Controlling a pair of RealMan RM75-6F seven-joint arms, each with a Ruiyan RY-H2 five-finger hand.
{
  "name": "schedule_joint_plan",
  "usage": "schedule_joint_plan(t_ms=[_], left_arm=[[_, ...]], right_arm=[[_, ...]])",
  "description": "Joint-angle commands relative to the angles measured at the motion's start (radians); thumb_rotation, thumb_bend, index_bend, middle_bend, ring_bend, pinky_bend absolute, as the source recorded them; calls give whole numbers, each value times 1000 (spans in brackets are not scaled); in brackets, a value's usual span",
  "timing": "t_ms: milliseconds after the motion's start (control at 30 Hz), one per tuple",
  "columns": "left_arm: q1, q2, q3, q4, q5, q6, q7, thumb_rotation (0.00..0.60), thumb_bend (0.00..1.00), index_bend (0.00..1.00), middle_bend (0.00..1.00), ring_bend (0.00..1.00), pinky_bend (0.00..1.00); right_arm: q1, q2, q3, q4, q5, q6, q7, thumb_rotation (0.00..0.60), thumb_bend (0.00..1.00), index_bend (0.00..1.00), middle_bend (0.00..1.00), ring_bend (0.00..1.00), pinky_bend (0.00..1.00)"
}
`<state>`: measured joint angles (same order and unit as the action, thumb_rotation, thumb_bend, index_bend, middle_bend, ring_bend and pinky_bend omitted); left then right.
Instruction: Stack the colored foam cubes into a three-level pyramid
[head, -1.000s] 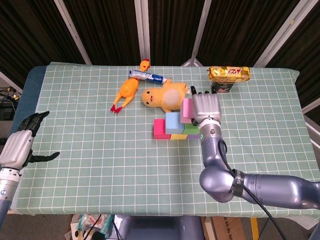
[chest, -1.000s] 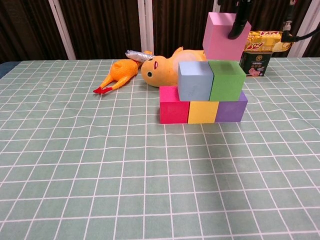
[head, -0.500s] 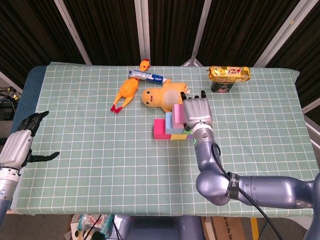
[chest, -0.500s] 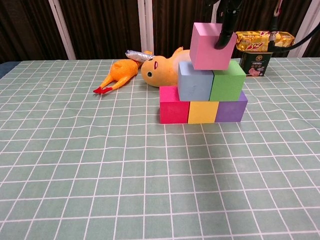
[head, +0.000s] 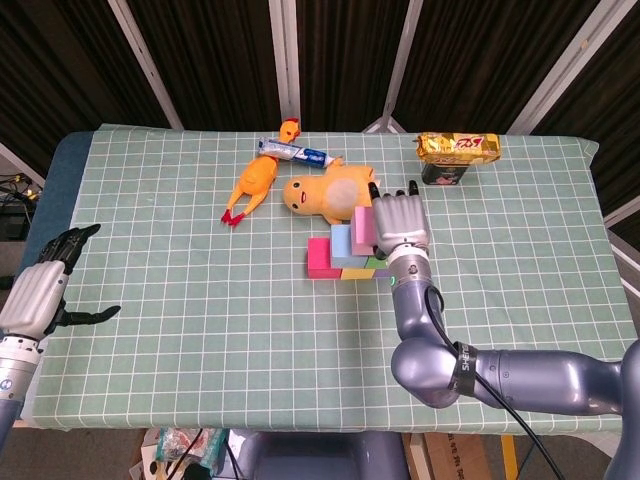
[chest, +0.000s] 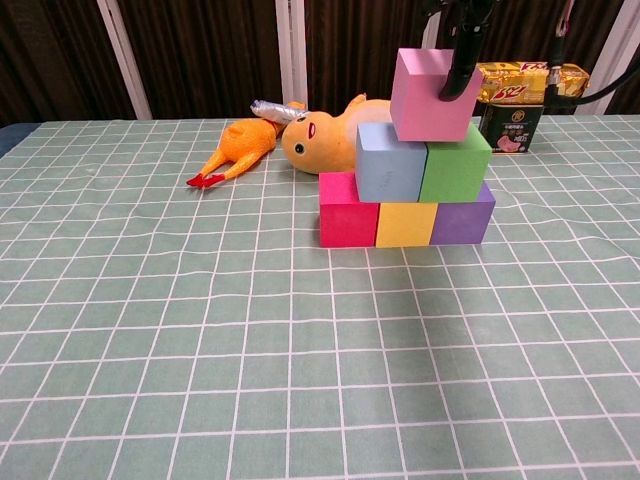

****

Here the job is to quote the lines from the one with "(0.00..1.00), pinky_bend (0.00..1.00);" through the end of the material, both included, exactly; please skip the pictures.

■ **Written response**
  "columns": "left_arm: q1, q2, q3, q4, q5, q6, q7, thumb_rotation (0.00..0.60), thumb_bend (0.00..1.00), index_bend (0.00..1.00), middle_bend (0.00..1.00), ring_bend (0.00..1.00), pinky_bend (0.00..1.00); right_arm: q1, q2, q3, q4, q5, q6, q7, thumb_rotation (0.00..0.60), thumb_bend (0.00..1.00), index_bend (0.00..1.00), middle_bend (0.00..1.00), ring_bend (0.00..1.00), pinky_bend (0.00..1.00)"
}
`<state>`: measured joint angles (same order and unit as the action, thumb_rotation, thumb_bend, index_bend, middle_bend, ring_bend and pinky_bend omitted); left then right.
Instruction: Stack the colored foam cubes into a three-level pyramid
[head, -1.000s] 
[chest, -1.000s] 
[head, -0.500s] 
[chest, -0.500s] 
[head, +0.000s] 
[chest, +0.000s] 

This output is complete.